§ **Required work**: The listing below should be reproduced exactly, with the pictures omitted.

§ **Records supplied**:
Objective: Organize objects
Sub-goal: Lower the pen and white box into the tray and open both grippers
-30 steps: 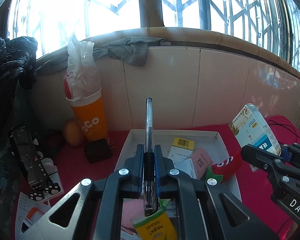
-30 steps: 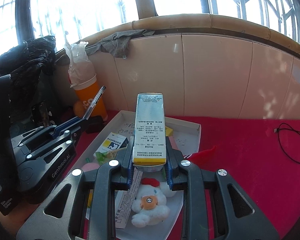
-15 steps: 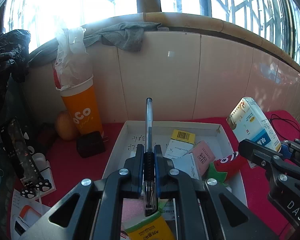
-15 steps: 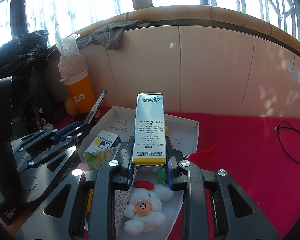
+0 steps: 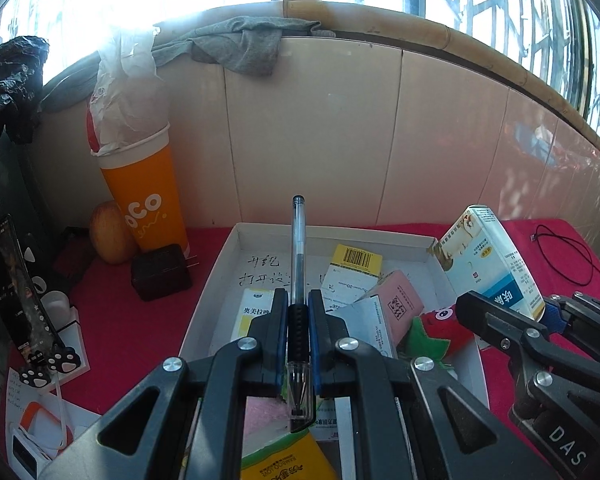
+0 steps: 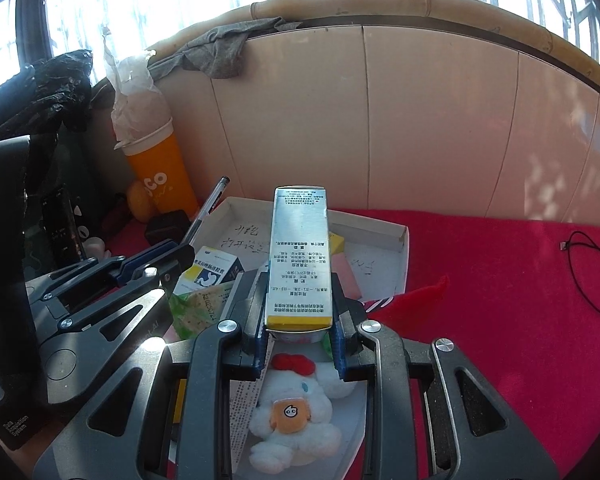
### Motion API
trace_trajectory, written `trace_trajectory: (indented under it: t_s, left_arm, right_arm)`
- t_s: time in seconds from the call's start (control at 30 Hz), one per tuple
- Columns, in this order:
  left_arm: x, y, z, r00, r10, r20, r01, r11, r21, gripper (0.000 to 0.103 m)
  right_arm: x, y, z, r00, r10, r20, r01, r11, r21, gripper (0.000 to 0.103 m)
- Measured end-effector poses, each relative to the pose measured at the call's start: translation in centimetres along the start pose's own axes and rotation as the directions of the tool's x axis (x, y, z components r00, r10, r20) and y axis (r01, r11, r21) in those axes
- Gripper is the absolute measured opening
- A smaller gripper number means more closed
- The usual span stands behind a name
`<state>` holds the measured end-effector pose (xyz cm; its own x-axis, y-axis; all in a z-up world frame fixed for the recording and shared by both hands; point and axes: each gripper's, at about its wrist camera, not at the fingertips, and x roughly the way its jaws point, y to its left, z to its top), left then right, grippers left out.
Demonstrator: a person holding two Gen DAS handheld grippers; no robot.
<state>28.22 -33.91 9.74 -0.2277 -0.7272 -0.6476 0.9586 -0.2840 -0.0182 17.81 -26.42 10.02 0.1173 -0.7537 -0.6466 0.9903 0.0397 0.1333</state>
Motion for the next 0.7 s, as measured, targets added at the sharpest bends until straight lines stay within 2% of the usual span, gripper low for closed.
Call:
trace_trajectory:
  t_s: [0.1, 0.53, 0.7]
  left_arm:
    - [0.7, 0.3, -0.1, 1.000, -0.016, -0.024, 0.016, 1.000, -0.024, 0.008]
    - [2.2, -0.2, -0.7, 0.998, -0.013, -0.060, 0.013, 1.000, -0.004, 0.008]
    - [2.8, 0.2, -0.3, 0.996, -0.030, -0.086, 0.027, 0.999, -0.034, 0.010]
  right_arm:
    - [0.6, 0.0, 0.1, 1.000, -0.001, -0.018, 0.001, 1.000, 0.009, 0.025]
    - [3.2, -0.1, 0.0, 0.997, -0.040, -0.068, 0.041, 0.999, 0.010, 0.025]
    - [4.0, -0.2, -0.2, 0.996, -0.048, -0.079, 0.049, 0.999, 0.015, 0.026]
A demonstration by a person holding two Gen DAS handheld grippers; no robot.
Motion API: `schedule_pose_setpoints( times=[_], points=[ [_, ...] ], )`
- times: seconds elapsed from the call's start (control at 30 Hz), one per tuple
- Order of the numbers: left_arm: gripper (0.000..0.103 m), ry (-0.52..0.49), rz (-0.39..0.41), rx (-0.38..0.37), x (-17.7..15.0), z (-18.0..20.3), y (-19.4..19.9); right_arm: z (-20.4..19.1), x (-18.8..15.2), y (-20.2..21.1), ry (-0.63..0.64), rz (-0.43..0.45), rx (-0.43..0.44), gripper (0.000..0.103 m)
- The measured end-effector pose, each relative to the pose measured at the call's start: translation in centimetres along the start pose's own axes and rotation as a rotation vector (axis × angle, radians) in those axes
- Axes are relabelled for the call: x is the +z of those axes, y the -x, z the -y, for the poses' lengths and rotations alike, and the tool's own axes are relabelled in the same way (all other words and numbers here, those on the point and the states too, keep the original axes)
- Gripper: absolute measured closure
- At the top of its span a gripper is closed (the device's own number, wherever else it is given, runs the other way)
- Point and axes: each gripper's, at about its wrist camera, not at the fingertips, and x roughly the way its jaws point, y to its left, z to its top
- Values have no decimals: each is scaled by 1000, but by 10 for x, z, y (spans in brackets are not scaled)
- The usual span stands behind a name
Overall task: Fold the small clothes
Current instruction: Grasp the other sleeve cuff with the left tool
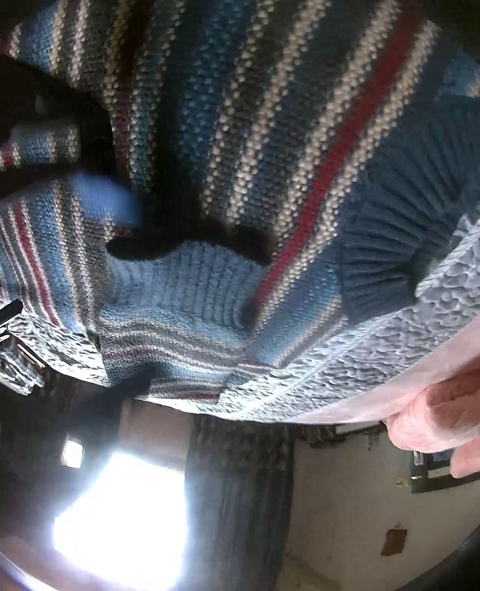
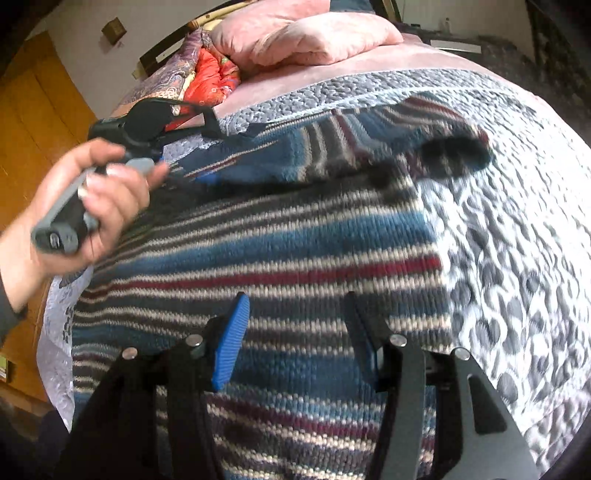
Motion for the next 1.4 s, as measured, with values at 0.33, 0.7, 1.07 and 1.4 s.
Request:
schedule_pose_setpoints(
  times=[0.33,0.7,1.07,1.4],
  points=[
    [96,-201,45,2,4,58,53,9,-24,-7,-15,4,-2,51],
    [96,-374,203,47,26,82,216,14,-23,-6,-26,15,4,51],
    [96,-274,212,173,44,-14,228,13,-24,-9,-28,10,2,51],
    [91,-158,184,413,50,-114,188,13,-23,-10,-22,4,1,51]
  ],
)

§ **Task answer**:
Objective: Organize objects
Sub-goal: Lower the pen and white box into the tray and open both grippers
-30 steps: 
-30 steps: 
-15 steps: 
-15 steps: 
+0 steps: 
+0 steps: 
### Motion API
trace_trajectory, written `trace_trajectory: (indented under it: t_s, left_arm, right_arm)`
- t_s: time in seconds from the call's start (control at 30 Hz), one per tuple
- Columns, in this order:
  left_arm: x, y, z, r00, r10, r20, r01, r11, r21, gripper (0.000 to 0.103 m)
  right_arm: x, y, z, r00, r10, r20, r01, r11, r21, gripper (0.000 to 0.103 m)
- Measured end-effector poses, each relative to the pose measured at the call's start: translation in centimetres along the start pose's own axes and rotation as the directions of the tool's x axis (x, y, z components r00, r10, r20) and y axis (r01, r11, r21) in those axes
- Gripper is the absolute measured opening
- A smaller gripper number means more closed
- The usual span stands behind a name
`<state>` holds the measured end-effector pose (xyz cm; its own x-axis, y-axis; all in a z-up world frame fixed for the recording and shared by both hands; point and axes: each gripper's, at about its wrist camera, not at the fingertips, and x roughly the way its jaws point, y to its left, z to its top), left then right, grippers left out.
Demonstrator: a person holding two Gen DAS handheld grippers; no robot.
<state>28.22 -33.91 9.74 -0.2277 -0.7272 -0.6476 0.9586 -0.2840 -0.0182 17.81 -26.42 10.02 0.1173 -0.7537 -0.6466 0.9903 0.0397 0.1333</state>
Motion for the next 0.7 s, as measured, targets added at the sharpest bends until straight lines stay within 2% of the usual span, gripper low for closed.
Call:
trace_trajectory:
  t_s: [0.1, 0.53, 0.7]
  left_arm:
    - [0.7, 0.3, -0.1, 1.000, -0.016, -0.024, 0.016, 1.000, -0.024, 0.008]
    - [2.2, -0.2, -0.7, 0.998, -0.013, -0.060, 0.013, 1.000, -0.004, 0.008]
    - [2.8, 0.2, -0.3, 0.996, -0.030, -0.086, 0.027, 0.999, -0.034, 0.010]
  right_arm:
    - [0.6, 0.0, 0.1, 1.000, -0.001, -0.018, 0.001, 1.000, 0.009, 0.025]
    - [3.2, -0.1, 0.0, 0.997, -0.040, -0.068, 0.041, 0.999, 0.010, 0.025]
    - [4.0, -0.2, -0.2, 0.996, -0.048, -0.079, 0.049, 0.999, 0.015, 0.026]
A demonstration by a person holding two Gen DAS handheld grippers; no robot.
Motion API: `schedule_pose_setpoints( times=[_], points=[ [_, ...] ], )`
- times: seconds elapsed from the call's start (control at 30 Hz), one per tuple
- Order of the numbers: left_arm: gripper (0.000..0.103 m), ry (-0.52..0.49), rz (-0.39..0.41), rx (-0.38..0.37), x (-17.7..15.0), z (-18.0..20.3), y (-19.4..19.9); right_arm: z (-20.4..19.1), x (-18.8..15.2), y (-20.2..21.1), ry (-0.63..0.64), rz (-0.43..0.45), rx (-0.43..0.44), gripper (0.000..0.103 m)
- The measured end-effector pose, each relative to the pose measured at the call's start: translation in centimetres along the start pose's own axes and rotation as a rotation vector (axis × angle, radians) in those axes
- Axes are relabelled for the call: x is the +z of those axes, y the -x, z the -y, for the poses' lengths and rotations alike, and the tool's own axes are relabelled in the same way (all other words and numbers here, those on the point and the states too, keep the original axes)
- Gripper: absolute measured closure
- At the top of its span a gripper is closed (the device's own number, wherever else it is given, runs the other way)
- Point and axes: each gripper's, at about its wrist camera, not at the fingertips, and x roughly the way its jaws point, y to its left, z to its top
- Values have no decimals: each is scaled by 1000, but by 10 for x, z, y (spans in brackets are not scaled)
- The usual span stands behind a name
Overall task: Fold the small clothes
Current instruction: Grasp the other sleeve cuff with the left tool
Motion for the next 1.4 s, as measured, with values at 0.33, 0.7, 1.07 and 1.4 s.
Request:
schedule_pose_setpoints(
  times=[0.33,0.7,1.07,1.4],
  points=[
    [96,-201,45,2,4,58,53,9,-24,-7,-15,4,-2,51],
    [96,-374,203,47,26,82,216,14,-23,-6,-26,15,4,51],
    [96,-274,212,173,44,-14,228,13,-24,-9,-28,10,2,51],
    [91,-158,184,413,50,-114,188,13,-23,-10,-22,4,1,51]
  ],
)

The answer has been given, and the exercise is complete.